#### MATERIAL PROVIDED ####

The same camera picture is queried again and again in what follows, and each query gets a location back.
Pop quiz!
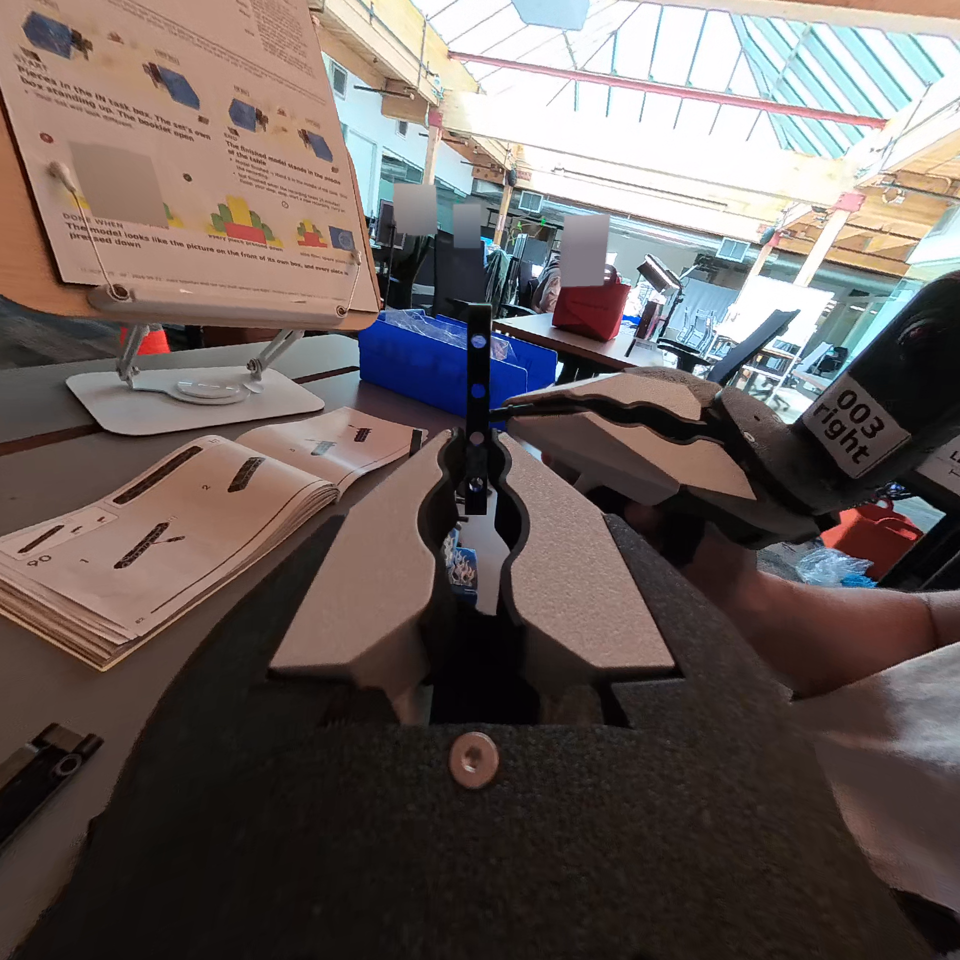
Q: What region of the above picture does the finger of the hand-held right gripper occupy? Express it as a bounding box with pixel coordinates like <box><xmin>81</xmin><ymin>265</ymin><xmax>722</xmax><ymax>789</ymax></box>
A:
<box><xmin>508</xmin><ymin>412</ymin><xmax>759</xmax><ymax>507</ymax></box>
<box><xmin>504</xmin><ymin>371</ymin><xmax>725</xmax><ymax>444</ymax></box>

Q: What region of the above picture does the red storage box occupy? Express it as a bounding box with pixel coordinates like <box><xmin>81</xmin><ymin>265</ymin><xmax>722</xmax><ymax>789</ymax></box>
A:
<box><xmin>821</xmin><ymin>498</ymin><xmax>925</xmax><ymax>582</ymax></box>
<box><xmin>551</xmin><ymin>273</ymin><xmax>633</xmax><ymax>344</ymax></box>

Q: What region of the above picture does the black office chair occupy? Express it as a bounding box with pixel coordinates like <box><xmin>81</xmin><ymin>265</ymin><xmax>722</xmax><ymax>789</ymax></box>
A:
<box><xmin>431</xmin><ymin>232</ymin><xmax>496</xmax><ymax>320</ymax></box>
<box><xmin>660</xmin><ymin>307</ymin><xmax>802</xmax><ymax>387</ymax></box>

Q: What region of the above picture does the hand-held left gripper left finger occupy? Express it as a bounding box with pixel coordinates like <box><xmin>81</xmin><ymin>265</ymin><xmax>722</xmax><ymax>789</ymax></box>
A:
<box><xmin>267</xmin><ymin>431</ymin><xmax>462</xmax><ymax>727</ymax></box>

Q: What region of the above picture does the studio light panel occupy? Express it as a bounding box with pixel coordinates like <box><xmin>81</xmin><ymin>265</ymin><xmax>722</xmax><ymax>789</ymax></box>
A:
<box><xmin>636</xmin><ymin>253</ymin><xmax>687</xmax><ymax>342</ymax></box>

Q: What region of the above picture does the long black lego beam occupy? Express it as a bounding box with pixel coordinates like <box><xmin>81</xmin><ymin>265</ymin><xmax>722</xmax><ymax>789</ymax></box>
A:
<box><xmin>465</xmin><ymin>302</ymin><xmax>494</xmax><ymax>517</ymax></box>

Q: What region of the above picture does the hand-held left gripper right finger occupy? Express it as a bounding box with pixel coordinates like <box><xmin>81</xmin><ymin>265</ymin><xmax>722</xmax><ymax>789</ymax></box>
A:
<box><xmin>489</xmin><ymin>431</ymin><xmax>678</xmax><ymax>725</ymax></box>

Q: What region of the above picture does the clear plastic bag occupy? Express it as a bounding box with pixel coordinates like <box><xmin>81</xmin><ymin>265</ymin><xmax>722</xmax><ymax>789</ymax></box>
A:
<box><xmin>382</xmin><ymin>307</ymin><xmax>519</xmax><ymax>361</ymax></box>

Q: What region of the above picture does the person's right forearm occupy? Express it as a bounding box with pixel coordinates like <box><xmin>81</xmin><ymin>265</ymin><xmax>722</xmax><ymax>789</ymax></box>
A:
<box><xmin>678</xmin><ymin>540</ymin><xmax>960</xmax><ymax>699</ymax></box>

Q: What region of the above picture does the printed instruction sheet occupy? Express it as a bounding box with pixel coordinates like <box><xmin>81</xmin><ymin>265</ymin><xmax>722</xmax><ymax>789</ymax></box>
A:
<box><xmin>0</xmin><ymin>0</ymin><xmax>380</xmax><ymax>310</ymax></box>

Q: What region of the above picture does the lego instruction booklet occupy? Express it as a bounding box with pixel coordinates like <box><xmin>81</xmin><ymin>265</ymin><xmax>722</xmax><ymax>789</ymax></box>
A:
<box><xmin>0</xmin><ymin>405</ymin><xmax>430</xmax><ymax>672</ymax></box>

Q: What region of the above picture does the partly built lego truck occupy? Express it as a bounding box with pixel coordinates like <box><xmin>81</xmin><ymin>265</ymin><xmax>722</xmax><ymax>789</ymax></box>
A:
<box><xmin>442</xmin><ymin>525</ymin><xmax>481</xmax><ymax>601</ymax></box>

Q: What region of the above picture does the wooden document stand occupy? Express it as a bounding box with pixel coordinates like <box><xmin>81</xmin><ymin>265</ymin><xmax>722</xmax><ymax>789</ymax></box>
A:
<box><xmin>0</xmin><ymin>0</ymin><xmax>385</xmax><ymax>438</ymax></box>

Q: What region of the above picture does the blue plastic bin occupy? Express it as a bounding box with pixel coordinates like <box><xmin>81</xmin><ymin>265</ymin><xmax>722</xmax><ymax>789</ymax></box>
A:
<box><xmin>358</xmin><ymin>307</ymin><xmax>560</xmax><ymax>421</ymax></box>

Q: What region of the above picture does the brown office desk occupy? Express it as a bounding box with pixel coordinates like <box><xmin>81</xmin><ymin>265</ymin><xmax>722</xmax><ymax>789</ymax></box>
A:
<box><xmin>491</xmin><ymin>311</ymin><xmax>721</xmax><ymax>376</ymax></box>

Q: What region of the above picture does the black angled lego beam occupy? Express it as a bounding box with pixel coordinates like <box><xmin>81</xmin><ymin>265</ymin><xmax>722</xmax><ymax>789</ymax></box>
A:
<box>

####

From the entries above, copy every line that holds the word "instruction".

Q: What region of the above picture does the printed instruction sheet occupy? Express it as a bounding box with pixel coordinates like <box><xmin>81</xmin><ymin>265</ymin><xmax>722</xmax><ymax>789</ymax></box>
Q: What region of the above picture does the lego instruction booklet occupy? Express it as a bounding box with pixel coordinates like <box><xmin>81</xmin><ymin>265</ymin><xmax>722</xmax><ymax>789</ymax></box>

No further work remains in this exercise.